Fifth International Workshop on SCIentific DOCument Analysis
associated with JSAI-isAI 2021

Workshop: November 13 - 15, 2021

Raiosha in Hiyoshi Campus of Keio University, Yokohama, Kanagawa, Japan. (or online)

Aims and Scope

Recent proliferation of scientific papers and technical documents has become an obstacle to efficient information acquisition of new information in various fields.. It is almost impossible for individual researchers to check and read all related documents. Even retrieving relevant documents is becoming harder and harder.
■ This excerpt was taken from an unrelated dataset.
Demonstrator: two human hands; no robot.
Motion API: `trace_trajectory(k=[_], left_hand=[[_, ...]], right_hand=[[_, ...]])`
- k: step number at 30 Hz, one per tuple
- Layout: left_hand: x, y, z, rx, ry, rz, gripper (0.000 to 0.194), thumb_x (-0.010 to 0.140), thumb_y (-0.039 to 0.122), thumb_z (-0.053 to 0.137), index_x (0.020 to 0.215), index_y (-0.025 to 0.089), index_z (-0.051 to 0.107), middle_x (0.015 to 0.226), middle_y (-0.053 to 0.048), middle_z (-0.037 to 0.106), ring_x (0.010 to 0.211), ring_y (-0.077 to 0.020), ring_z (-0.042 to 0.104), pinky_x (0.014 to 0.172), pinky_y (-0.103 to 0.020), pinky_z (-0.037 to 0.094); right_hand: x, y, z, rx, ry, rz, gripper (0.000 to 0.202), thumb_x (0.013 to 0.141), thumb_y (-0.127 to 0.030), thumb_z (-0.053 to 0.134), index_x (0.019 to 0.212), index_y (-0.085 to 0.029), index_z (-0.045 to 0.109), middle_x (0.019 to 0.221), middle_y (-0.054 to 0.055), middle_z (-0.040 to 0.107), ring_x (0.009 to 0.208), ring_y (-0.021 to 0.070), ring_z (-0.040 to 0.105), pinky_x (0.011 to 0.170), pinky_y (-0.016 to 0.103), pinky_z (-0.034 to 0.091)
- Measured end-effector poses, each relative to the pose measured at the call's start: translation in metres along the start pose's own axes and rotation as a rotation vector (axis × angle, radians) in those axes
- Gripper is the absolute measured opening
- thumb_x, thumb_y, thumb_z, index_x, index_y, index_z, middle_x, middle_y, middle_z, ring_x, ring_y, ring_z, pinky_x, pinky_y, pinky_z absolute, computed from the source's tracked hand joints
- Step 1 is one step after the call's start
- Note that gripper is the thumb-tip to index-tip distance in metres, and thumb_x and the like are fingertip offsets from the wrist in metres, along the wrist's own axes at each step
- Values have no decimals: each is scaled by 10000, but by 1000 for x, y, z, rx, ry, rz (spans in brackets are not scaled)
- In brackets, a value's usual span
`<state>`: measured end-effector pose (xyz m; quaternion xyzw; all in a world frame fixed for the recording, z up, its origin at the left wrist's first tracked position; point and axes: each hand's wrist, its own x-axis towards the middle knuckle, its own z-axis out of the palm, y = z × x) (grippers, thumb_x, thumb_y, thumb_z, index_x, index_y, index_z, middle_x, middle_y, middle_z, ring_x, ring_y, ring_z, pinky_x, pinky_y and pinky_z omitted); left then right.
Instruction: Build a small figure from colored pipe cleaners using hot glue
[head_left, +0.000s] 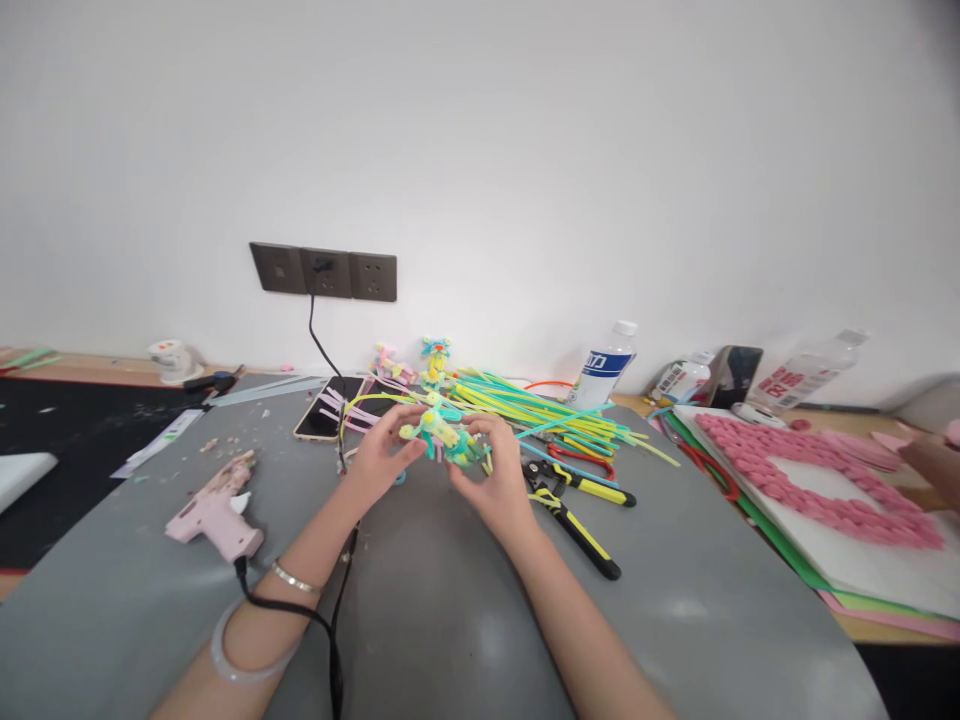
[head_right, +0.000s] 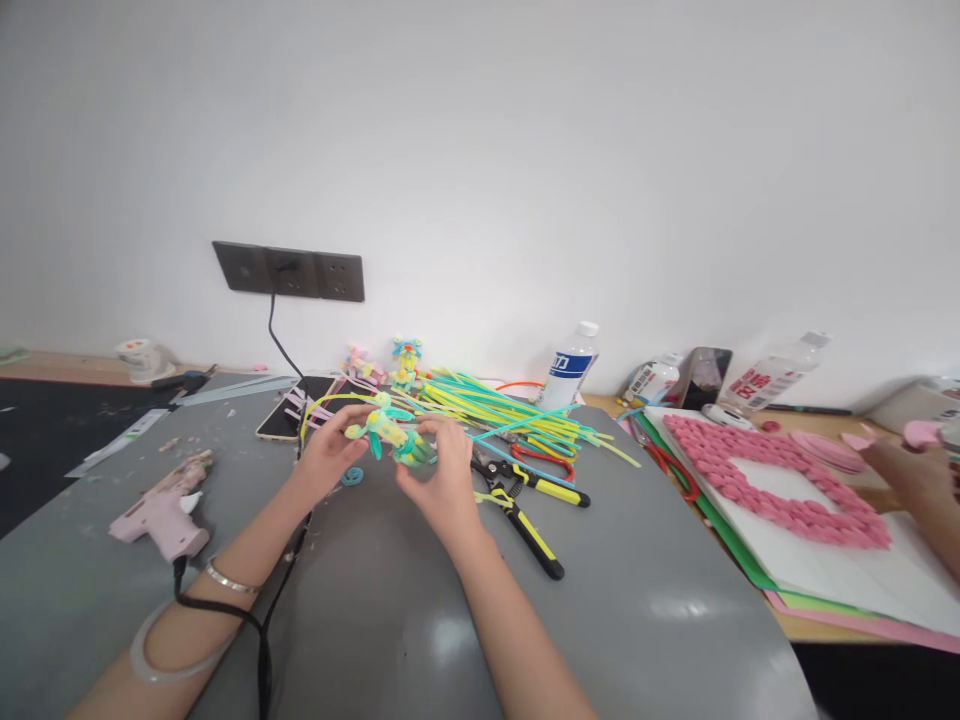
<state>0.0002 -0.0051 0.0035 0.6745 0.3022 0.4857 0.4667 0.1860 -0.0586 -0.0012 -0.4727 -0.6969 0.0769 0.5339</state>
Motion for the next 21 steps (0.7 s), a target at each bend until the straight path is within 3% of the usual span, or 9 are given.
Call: trace_trajectory(k=[8,21], left_hand=[[-1,9,3,151,65,-27,393,849,498,635,1039,156,675,1054,-91,714,1001,-232,656,804,-296,548],[1,0,2,192,129,-102,375,772,459,709,992,154,722,969,-68,743,875,-221,686,717,-288,562]], right_hand=[[-1,0,2,-68,-75,22,347,763,-173,685,1042,-260,498,1185,97,622,1127,315,559,932,463,373],[-6,3,7,-105,-186,103,301,793,-272,738,1023,-262,543,1154,85,651,1101,317,575,926,483,354]])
This workshop gathers all the researchers and experts who are aiming at scientific document analysis from various perspectives, and invite technical paper presentations and system demonstrations that cover any aspects of scientific document analysis.

Important Dates

Paper submission deadline: September 15, 2021
Paper submission deadline: September 29, 2021 (revised!)
Camera-ready due: October 20, 2021 (11:59pm PST; UTC-8)
Workshop: November 13-15, 2021


Please register the workshop at registration page of JSAI International Symposia on AI 2021.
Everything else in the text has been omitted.